D’autre part dans de nombreux cas l’aspect contextuel n’est pas suffisamment appréhendé pour saisir la raison de la pérennité d’un trouble. Ainsi il nous semble tout à fait normal de développer une revendication d’indemnité dans la mesure où un traumatisme est apparu dans un lieu où est engagée juridiquement la responsabilité d’une personne ou d’un organisme qui le plus souvent se font tirer l’oreille pour reconnaître le préjudice personnel subi.

Une autre mauvaise pratique serait pour certains experts, le plus souvent les médecins conseils des compagnies d’assurances, de pratiquer presque exclusivement l’expertise et de ce fait même être complètement déconnectés tant de la clinique que de la thérapeutique. Il en découle qu’il semble légitime pour éviter une telle dérive de légiférer ce qui malheureusement semble bien difficile dans le cadre actuel de l’exercice de l’expertise pour le compte des compagnies d’assurances.

 

 

Quelques propositions pour améliorer le cadre général de l’expertise

 

En somme, en dehors de toutes les remarques précédemment développées qui devraient déboucher sur une plus grande rigueur dans l’aménagement du cadre des activités d’expertise psychiatrique, nous proposons de mettre en place un registre national du nombre d’heures effectuées par chaque expert, tous types d’expertises psychiatriques confondus afin d’éviter un "professionnalisme" outrancier en matière d’expertise en vue de ne pas dépasser selon nous 17 heures par semaine d’activité en la matière, ce qui correspondrait à 50% des 35 heures. Ainsi le praticien expert préservera, je l’espère, suffisamment de son temps restant pour continuer sa formation permanente et sa pratique clinique et thérapeutique.

Pour les pathologies complexes notamment les stresses posttraumatiques, il ne serait pas inutile d’envisager presque systématiquement l’intervention de 2 experts spécialistes l’un somaticien, l’autre psychiatre.
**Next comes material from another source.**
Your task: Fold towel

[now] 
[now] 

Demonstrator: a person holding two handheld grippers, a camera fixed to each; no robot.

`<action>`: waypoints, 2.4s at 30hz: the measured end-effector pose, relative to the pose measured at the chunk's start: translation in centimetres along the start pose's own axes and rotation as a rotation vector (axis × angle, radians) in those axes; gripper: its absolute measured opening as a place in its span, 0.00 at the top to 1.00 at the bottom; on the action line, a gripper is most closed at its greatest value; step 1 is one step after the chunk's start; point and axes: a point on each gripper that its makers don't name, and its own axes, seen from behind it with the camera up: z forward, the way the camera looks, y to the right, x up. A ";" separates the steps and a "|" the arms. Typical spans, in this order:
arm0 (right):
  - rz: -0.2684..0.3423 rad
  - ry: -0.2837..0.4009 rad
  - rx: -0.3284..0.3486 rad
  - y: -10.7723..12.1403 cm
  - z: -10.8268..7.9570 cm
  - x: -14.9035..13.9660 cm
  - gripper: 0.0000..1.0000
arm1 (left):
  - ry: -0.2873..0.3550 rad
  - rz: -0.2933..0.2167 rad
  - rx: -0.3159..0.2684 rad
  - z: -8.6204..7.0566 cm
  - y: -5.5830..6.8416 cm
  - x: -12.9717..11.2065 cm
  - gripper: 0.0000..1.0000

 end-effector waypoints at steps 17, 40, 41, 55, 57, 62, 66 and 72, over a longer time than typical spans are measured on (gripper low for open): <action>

Par ailleurs il serait certainement plus sain de permettre un accès plus aisé pour l’expertisé à un médecin de recours pour l’assister dans la défense de son dossier, médecin de recours qui devrait être payé sur un fonds de solidarité indépendant des compagnies d’assurances.

Pour rendre possible ces nouvelles dispositions, il pourrait être alloué une rémunération autour de 770 euros (soit 154 euros de l’heure qui correspond à la moyenne basse des rémunérations des consultants dans le monde de l’entreprise) sur la base de 2 heures de consultation sur deux rencontres suffisamment espacées dans le temps (au moins une semaine) dont 3 heures de rédactionnel. Enfin de plus nous pensons que cette rémunération décente à nos yeux réduirait les tentations de dérapage.

Nous souhaitons aussi que le lieu d’exercice de l’expertise aussi bien pour les médecins libéraux que les médecins institutionnels ne soit pas le lieu habituel d’exercice professionnel, ce qui aurait un double avantage, premièrement préserver l’expertisé d’être confronté à des lieux de soins psychiatriques pouvant le désigner implicitement comme malade ou fou, deuxièmement permettre de rétablir une certaine équité des frais logistiques et de parité des modes d’exercices au sein de la "corporation" des experts entre libéraux et hospitaliers. Une mesure intermédiaire, plus rapidement applicable, serait de demander à l’expert hospitalier une réversion à son administration proportionnelle au temps d’utilisation lorsqu’il utilise l’infrastructure hospitalière. Ainsi nous pourrions éviter de voir ici ou là des expertise de " femme de ménage " faites à la va-vite en utilisant trop souvent les fonctions " géniales " des traitements de texte " copier-couper-coller ".

 

 

S’il n’y a qu’une chose à retenir des regrettables bavures prévisibles des grands accidents de la vie, tels ceux du tunnel du Mont-Blanc et du procès Outreau, c’est qu’il faudra toujours malheureusement attendre une catastrophe d’envergure pour qu’enfin soit écouté les prédications alarmistes à la Cassandre des vrais sages qui savent et crient depuis longtemps qu’un jour nous serons obligés devant trop de drames de revisiter nos lois et nos mœurs en profondeur.